Historical photo of Charles Travis

After becoming a member of the Texas bar, he was elected to the legislature to represent Caldwell and Hays counties in 1853-54. He then briefly served as captain of Company E of the Texas Rangers until his appointment to the command of Company H, Second United States Cavalry.

Things began to go wrong for Charles soon afterwards. While stationed at Jefferson Barracks, Missouri, Second Lt. Robert Wood, Jr. brought charges against him for slander. Travis was quickly assigned to lead a company of soldiers to be stationed in Texas, but during the march south, additional charges of cheating at cards and unauthorized absence from camp were brought against him. In a telling entry in her diary, Eliza Johnston, wife of Col. Albert Sidney Johnston (Charles' commander), said of him, "Travis is a mean fellow. No one respects him or believes a word he says."

On December 10, 1855, Johnson relieved him of command and placed him under arrest in quarters. He was charged with "conduct unbecoming an officer and a gentleman." Travis pleaded not guilty.

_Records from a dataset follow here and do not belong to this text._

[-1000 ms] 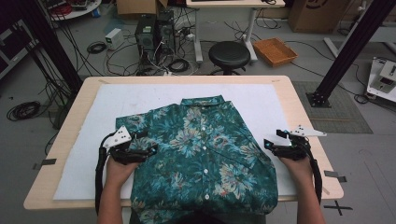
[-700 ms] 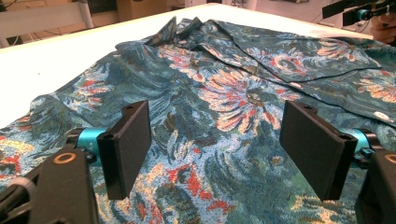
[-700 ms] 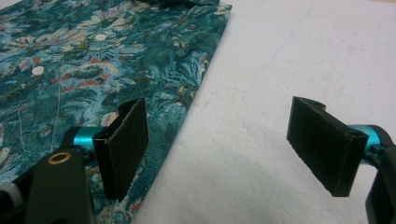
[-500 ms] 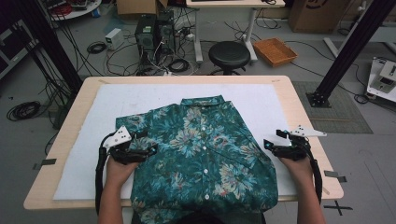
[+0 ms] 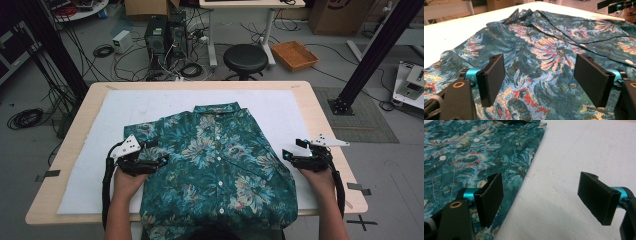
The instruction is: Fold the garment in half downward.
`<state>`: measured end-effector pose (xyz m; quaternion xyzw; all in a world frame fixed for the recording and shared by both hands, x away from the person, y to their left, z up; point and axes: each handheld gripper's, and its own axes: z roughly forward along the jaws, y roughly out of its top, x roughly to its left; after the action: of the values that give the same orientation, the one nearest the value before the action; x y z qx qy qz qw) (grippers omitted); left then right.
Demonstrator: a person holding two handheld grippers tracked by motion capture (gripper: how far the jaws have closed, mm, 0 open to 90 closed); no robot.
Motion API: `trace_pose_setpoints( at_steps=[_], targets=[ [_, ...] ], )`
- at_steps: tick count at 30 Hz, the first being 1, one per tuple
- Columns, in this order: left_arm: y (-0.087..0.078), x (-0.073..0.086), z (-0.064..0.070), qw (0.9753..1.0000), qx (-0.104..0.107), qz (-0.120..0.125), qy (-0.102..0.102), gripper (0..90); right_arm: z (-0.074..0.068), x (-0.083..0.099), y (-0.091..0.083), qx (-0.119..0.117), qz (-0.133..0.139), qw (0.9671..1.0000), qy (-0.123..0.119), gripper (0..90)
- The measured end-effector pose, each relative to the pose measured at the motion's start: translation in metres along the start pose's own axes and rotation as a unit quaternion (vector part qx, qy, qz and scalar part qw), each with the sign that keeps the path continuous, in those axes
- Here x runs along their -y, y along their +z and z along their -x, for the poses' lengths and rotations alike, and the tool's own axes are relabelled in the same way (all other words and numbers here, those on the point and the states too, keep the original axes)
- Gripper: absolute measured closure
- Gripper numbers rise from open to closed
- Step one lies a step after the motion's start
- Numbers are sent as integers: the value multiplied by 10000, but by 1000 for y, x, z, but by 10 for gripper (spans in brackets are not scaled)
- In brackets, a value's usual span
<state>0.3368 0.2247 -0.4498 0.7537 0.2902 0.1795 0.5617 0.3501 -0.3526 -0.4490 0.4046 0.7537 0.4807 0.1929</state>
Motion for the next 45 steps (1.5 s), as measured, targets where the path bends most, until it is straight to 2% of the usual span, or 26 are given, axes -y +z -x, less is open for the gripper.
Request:
trace_pose_setpoints(
  at_steps=[7, 15, 19, 21, 24, 27, 33, 34, 35, 37, 39, 41, 45],
  targets=[
    [0, 0, -1, 10000, 16, 15, -39, 252, 0, 0, 0, 29, -5, 10000, 4, 215],
    [0, 0, 1, 10000, -41, -13, 14, 252, -1, 0, 1, 79, -6, 10000, -50, 215],
    [-1, -1, -2, 9997, -166, 11, -161, 252, 0, 0, 0, 57, -6, 10000, 0, 215],
    [-2, -2, -3, 9989, -344, -84, -315, 252, -1, 0, 0, 72, 9, 10000, -21, 215],
    [-6, -7, -12, 9946, -780, -406, -556, 252, -1, 0, 0, 60, -1, 10000, -19, 215],
    [-10, -12, -22, 9910, -953, -478, -813, 252, 0, 0, 0, 49, 3, 10000, -13, 215],
    [-10, -24, -41, 9855, -1209, -868, -809, 252, 0, 0, 1, 54, -27, 10000, 11, 215],
    [-10, -24, -41, 9855, -1209, -868, -809, 252, 0, 0, 1, 54, -26, 10000, 6, 215],
    [-8, -27, -48, 9836, -1262, -985, -829, 252, -1, 0, 1, 72, -25, 10000, -2, 215],
    [-7, -29, -53, 9813, -1355, -1099, -810, 252, -1, -1, 1, 84, -32, 10000, -37, 215],
    [-8, -28, -57, 9803, -1433, -1053, -865, 252, -1, 0, 1, 83, -43, 10000, -32, 215],
    [-11, -25, -64, 9775, -1542, -1059, -979, 252, -1, 0, 1, 95, -41, 9999, -34, 215],
    [-15, -21, -76, 9692, -1759, -1287, -1145, 252, -2, 0, 1, 103, -50, 9999, -34, 215]
  ],
)
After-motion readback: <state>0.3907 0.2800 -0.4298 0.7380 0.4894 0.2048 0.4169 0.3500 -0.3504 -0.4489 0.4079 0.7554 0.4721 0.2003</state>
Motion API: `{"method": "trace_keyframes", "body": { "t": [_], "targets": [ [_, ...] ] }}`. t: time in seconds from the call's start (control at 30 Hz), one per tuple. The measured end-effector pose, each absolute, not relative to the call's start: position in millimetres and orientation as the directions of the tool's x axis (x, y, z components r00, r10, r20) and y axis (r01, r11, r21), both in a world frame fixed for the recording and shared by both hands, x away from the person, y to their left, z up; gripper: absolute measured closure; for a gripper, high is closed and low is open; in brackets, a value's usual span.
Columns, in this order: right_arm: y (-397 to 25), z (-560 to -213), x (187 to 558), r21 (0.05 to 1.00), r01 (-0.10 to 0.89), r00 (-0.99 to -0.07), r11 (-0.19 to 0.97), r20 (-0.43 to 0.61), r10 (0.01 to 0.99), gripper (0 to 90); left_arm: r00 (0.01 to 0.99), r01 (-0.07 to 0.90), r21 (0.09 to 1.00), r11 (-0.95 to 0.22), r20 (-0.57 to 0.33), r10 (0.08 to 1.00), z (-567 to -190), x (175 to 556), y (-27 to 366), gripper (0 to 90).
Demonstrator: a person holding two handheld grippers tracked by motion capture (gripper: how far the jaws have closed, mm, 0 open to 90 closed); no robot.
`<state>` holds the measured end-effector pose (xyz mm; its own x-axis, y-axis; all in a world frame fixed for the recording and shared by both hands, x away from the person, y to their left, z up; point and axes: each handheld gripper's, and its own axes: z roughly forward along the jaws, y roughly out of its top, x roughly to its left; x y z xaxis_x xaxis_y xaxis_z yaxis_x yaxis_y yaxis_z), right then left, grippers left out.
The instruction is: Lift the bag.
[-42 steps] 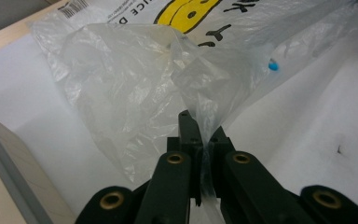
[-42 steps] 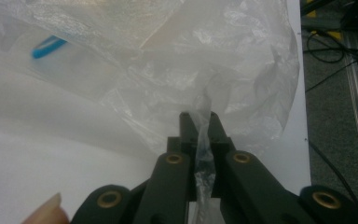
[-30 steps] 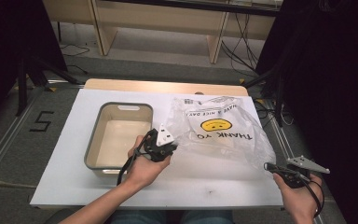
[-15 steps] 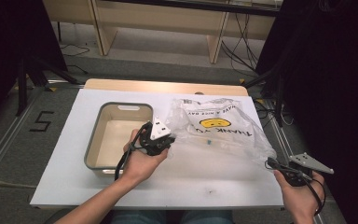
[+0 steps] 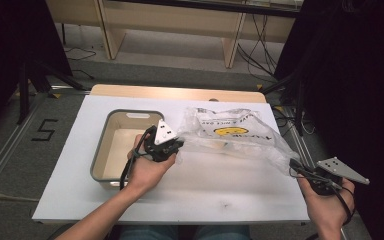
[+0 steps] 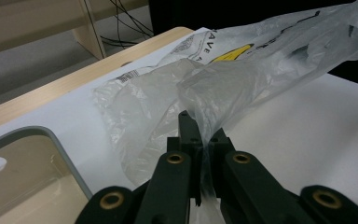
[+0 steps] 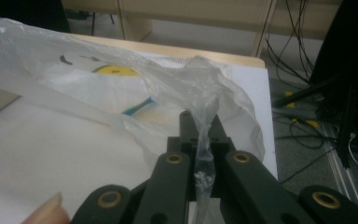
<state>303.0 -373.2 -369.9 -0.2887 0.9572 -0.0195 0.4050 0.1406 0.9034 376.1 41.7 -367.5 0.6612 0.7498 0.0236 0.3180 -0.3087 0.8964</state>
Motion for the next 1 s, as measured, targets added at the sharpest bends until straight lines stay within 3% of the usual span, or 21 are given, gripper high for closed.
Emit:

Courthouse in Mason, Texas where over 40 battles were
fought in the area by Fort Mason soldiers against the Indians.
The court-martial was convened on March 15, 1856 (almost exactly 20 years after the fall of the Alamo and his father's death) at Fort Mason in Mason, Texas. With his father being regarded as a hero, it proved to be one of the most sensational trials in Texas history. After almost a month of testimony and deliberation, with Colonel Johnston and nearly every one of Travis's fellow officers testifying against him, he was found guilty of all charges and summarily dismissed from service on May 1, 1856.

Town square, Mason, Texas. Fort Mason was the last
command of Robert E. Lee before being called to Washington
and asked to command all Union forces during the Civil War.
Charles refused to accept the findings and publicly claimed the graduates of West Point had discriminated against him as an appointee to the regiment from civilian life. He tried to enlist the help of the Texas legislature in clearing his name, but even with their political assistance, President Franklin Pierce declined to reopen the case. Travis then took the misguided effort of trying to force several of the officers who testified against him to reverse their testimony. The tactic led to a severe backlash of public sentiment against him.

Giving up the fight, Charles Edward Travis went back to live with his sister on the land grant given to them by the state of Texas for their father's sacrifice. He never married and had no children. William Barrett Travis' "little boy" died of consumption in 1860.